[Entries taken from a collection]
══════════

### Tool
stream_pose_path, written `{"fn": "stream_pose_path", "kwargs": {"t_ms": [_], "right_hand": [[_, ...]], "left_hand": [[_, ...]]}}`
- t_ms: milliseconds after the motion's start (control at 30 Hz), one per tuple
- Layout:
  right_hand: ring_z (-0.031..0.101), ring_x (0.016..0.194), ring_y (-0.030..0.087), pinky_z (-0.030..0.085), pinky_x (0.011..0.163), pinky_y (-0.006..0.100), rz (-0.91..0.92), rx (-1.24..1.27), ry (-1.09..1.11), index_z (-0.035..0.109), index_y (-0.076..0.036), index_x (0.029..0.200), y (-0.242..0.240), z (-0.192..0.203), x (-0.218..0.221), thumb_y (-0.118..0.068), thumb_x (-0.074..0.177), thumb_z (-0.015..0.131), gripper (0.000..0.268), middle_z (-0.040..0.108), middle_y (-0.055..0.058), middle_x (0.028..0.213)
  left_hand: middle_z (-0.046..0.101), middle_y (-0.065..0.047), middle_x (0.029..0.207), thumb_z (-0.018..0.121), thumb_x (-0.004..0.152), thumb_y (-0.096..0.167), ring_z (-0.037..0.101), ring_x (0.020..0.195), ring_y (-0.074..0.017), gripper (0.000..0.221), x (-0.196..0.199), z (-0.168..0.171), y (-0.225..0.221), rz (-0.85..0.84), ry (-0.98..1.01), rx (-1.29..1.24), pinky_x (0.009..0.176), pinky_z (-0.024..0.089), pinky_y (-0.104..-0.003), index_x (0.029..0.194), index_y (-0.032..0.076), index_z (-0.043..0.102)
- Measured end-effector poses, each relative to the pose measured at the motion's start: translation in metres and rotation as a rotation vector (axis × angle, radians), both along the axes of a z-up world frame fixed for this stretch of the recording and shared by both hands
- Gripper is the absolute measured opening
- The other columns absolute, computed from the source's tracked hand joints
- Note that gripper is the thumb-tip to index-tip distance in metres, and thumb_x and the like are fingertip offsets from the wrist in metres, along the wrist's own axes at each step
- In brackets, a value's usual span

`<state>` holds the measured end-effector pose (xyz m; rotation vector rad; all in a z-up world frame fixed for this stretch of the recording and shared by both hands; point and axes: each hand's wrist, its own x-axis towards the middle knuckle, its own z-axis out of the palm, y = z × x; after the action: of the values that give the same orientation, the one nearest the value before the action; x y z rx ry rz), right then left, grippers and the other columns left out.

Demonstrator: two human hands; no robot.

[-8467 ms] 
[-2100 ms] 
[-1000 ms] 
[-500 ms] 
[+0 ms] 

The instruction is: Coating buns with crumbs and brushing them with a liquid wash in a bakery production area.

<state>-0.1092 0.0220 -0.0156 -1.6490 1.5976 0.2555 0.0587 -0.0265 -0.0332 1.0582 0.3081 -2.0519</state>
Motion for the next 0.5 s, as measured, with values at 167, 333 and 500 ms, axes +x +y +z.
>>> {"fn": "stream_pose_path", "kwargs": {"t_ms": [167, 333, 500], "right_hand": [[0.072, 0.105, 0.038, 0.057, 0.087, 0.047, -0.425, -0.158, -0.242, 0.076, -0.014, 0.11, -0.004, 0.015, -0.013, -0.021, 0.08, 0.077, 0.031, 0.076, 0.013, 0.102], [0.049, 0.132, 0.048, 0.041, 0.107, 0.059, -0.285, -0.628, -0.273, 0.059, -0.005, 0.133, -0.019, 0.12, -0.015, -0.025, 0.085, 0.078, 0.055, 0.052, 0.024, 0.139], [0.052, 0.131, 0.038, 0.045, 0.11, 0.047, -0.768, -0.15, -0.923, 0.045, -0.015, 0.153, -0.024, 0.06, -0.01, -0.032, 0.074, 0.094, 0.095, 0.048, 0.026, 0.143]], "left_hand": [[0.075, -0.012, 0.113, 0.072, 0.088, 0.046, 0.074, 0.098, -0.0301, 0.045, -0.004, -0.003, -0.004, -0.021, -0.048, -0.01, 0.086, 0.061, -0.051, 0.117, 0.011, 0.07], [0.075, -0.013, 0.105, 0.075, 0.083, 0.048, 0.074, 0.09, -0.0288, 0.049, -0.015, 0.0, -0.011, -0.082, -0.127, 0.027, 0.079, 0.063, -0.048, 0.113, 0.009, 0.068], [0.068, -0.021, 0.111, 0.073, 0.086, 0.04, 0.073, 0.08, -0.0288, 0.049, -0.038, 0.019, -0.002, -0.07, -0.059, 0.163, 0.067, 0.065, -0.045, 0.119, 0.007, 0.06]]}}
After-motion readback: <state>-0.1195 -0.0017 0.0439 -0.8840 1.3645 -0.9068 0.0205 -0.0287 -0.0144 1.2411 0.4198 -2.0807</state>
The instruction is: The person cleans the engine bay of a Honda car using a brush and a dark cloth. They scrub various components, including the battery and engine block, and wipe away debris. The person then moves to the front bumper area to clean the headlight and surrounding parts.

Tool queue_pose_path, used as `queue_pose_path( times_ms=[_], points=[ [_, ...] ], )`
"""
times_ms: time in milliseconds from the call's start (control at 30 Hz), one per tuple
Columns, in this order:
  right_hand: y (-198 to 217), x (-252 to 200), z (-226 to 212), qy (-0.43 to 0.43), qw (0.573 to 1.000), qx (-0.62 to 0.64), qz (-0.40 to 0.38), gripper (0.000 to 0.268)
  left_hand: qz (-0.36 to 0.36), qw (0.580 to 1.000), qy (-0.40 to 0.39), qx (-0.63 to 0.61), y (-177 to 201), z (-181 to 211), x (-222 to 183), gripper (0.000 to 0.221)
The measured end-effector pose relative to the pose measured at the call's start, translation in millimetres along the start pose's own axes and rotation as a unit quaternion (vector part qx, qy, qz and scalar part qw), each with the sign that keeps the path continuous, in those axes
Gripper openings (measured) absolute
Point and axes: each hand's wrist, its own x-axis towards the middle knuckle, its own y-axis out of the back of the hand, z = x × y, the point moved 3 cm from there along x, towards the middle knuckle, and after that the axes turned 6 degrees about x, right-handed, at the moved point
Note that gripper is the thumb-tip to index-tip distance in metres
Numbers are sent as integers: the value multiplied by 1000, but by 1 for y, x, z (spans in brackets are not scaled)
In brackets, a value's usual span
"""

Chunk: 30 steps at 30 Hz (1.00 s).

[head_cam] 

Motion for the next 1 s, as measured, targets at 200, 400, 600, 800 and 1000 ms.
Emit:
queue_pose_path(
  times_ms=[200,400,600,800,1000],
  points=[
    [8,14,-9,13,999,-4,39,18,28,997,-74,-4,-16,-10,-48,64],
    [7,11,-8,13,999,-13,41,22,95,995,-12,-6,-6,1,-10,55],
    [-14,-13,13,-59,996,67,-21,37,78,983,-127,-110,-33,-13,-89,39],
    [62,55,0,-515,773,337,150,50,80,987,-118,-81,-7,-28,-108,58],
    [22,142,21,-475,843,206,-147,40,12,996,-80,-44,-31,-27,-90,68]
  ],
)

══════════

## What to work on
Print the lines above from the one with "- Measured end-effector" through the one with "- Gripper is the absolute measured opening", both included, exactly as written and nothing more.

## Exercise output
- Measured end-effector poses, each relative to the pose measured at the motion's start: translation in metres and rotation as a rotation vector (axis × angle, radians), both along the axes of a z-up world frame fixed for this stretch of the recording and shared by both hands
- Gripper is the absolute measured opening

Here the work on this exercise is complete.